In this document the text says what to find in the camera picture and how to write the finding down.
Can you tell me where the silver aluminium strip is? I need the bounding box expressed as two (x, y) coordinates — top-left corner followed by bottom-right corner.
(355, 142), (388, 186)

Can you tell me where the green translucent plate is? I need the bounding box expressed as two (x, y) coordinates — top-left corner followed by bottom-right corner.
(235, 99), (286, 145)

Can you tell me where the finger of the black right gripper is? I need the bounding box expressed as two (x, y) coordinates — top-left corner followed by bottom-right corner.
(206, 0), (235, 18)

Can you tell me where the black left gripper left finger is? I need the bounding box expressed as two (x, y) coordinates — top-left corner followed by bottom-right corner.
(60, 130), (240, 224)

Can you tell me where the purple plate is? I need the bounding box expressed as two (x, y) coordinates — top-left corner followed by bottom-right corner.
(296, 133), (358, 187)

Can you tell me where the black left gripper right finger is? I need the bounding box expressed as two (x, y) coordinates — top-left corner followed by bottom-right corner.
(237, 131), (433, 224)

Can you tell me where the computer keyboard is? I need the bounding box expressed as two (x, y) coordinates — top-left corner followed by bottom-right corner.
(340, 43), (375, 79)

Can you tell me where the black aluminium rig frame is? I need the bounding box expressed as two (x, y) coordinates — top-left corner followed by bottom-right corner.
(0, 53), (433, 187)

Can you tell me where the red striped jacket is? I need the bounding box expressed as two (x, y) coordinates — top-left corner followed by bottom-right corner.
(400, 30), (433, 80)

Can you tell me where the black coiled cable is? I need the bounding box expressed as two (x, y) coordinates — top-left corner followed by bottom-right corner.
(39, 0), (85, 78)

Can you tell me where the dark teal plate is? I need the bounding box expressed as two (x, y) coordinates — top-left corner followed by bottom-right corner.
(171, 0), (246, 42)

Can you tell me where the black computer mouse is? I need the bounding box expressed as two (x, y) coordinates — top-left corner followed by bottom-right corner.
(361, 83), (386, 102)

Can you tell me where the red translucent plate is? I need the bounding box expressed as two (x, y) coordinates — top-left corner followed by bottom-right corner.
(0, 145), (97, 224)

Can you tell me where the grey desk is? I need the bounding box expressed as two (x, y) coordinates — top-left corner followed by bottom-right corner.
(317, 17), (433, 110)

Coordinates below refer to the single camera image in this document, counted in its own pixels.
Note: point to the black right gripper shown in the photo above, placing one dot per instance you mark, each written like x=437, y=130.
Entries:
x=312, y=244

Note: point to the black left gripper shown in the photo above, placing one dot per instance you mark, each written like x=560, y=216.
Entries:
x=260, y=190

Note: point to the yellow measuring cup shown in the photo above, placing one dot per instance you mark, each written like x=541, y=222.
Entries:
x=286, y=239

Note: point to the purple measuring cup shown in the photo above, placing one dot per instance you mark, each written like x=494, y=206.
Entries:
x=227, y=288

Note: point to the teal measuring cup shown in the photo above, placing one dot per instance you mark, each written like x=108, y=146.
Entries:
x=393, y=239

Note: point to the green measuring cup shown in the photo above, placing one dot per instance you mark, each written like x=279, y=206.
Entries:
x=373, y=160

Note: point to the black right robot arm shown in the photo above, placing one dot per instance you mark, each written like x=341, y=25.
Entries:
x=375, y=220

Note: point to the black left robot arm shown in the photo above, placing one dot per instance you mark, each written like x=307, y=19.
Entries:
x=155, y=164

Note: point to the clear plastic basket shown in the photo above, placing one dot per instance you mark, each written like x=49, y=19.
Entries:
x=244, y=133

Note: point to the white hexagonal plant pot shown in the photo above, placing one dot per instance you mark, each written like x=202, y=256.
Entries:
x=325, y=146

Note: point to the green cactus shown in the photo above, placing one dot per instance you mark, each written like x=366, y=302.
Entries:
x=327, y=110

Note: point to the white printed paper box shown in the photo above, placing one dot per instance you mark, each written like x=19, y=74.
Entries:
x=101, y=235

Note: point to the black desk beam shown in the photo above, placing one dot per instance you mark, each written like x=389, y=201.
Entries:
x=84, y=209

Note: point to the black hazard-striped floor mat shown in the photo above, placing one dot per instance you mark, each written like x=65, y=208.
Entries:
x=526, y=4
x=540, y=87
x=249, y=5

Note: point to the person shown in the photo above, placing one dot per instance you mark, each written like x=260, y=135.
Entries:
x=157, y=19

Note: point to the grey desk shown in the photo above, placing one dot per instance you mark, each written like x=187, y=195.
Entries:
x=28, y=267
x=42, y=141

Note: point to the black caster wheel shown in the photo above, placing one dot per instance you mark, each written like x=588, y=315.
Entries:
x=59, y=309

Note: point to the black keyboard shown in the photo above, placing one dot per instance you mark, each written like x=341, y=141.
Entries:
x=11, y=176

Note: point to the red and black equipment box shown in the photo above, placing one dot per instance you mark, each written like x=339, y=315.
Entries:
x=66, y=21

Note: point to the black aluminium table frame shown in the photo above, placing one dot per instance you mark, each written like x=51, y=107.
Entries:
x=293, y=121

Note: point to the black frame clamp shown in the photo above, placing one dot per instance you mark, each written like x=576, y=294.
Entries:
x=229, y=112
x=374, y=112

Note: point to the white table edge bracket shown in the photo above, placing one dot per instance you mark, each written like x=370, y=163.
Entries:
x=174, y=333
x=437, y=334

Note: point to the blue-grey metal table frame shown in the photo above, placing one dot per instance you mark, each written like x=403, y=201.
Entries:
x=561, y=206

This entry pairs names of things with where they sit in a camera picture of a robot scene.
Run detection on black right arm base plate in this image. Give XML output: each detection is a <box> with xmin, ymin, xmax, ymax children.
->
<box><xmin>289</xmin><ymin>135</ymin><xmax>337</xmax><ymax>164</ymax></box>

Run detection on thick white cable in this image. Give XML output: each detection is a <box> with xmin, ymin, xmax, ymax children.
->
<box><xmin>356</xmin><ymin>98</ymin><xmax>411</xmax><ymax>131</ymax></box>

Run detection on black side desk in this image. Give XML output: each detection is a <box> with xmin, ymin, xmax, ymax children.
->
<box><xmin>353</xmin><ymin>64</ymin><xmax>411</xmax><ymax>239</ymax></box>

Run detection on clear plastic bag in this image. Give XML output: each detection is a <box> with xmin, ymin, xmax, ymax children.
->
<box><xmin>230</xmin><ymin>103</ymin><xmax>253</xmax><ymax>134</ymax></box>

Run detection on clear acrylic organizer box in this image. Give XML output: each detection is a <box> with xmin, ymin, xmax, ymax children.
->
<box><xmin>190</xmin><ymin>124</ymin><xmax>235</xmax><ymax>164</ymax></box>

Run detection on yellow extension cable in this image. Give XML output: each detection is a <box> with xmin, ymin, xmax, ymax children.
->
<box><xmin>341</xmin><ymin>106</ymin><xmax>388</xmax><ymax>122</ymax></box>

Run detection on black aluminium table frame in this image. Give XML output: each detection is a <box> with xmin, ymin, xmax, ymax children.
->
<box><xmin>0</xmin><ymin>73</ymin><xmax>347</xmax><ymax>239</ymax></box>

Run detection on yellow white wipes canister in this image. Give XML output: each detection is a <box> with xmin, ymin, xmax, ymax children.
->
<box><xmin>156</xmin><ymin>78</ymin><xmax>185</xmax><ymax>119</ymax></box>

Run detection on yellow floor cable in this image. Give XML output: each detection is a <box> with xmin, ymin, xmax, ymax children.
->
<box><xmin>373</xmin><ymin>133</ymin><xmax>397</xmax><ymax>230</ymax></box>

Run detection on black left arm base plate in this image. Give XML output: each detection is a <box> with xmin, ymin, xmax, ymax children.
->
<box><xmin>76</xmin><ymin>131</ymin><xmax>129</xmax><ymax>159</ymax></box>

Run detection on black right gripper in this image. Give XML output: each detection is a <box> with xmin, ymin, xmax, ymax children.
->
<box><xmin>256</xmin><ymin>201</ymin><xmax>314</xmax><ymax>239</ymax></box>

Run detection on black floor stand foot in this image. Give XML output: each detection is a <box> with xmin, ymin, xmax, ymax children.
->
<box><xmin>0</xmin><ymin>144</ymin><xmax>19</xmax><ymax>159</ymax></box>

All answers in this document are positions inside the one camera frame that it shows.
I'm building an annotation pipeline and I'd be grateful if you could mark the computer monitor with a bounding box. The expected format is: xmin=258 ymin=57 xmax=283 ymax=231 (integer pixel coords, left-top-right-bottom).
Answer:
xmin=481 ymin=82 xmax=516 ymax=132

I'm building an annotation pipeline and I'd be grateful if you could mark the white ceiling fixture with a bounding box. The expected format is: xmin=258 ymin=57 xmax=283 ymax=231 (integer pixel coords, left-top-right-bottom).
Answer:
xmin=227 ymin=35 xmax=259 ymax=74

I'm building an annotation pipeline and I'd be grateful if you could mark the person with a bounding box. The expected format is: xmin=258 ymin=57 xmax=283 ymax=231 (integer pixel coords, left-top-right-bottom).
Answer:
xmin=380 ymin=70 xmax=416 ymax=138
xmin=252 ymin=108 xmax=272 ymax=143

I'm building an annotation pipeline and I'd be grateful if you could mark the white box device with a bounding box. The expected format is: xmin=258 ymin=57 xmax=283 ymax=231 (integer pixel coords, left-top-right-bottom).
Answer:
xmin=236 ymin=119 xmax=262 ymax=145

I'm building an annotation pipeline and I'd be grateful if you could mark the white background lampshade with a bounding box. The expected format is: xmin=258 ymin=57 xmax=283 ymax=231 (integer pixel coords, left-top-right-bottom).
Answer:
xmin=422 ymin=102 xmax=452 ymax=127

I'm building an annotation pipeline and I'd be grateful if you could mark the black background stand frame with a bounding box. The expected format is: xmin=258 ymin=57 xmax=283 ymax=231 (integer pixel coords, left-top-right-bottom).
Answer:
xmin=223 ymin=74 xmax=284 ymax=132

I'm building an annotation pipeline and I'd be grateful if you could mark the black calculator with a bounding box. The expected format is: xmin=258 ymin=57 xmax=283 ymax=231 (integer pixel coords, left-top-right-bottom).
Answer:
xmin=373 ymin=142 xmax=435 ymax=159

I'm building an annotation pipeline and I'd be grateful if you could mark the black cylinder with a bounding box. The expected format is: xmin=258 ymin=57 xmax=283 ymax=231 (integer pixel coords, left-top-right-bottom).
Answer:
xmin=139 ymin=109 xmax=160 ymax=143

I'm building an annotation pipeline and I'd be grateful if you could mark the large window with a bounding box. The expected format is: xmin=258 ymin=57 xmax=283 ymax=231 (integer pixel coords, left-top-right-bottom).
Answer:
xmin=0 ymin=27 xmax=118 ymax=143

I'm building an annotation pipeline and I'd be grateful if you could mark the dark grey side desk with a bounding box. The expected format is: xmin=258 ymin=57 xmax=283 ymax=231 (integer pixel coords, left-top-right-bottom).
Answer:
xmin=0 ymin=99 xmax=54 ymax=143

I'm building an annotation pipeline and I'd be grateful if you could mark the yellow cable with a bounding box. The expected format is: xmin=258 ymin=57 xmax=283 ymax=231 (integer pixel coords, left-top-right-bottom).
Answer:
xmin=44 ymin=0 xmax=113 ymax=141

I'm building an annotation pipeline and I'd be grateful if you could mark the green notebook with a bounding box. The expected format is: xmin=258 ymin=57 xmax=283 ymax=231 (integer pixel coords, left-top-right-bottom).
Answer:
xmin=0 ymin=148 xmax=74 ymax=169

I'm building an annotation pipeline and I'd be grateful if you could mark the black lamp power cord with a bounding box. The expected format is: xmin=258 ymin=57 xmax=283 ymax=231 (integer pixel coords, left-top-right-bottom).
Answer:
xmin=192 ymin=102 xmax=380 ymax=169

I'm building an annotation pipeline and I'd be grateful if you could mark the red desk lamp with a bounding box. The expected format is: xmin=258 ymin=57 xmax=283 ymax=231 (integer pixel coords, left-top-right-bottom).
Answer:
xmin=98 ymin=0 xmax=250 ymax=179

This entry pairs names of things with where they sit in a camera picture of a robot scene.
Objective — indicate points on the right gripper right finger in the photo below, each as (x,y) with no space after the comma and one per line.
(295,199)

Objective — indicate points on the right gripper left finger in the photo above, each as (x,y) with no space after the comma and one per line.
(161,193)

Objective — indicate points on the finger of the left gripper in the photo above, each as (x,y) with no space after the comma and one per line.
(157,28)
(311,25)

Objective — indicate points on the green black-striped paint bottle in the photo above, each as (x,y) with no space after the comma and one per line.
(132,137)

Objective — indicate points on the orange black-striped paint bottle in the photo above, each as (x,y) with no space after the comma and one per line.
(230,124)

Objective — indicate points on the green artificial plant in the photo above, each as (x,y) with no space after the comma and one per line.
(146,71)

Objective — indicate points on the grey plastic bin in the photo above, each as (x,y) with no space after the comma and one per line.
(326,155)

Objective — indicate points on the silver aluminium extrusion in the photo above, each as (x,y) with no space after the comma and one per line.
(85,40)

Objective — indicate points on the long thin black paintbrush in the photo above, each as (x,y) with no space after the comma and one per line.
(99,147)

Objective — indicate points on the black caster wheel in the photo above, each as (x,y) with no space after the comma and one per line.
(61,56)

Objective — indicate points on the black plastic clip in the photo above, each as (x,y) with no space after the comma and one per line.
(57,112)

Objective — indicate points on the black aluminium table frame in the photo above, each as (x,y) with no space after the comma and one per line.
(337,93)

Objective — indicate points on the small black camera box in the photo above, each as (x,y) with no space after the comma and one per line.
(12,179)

_ _ _

§ **Your goal**
Wherever the string "document" appears in the entries, copy that line.

§ **Solution for this task**
In this document the text says what to find in the camera picture and how to write the finding down.
Coordinates below refer to the single camera image in this document, counted in its own pixels.
All answers in this document are positions inside the one camera frame that it shows.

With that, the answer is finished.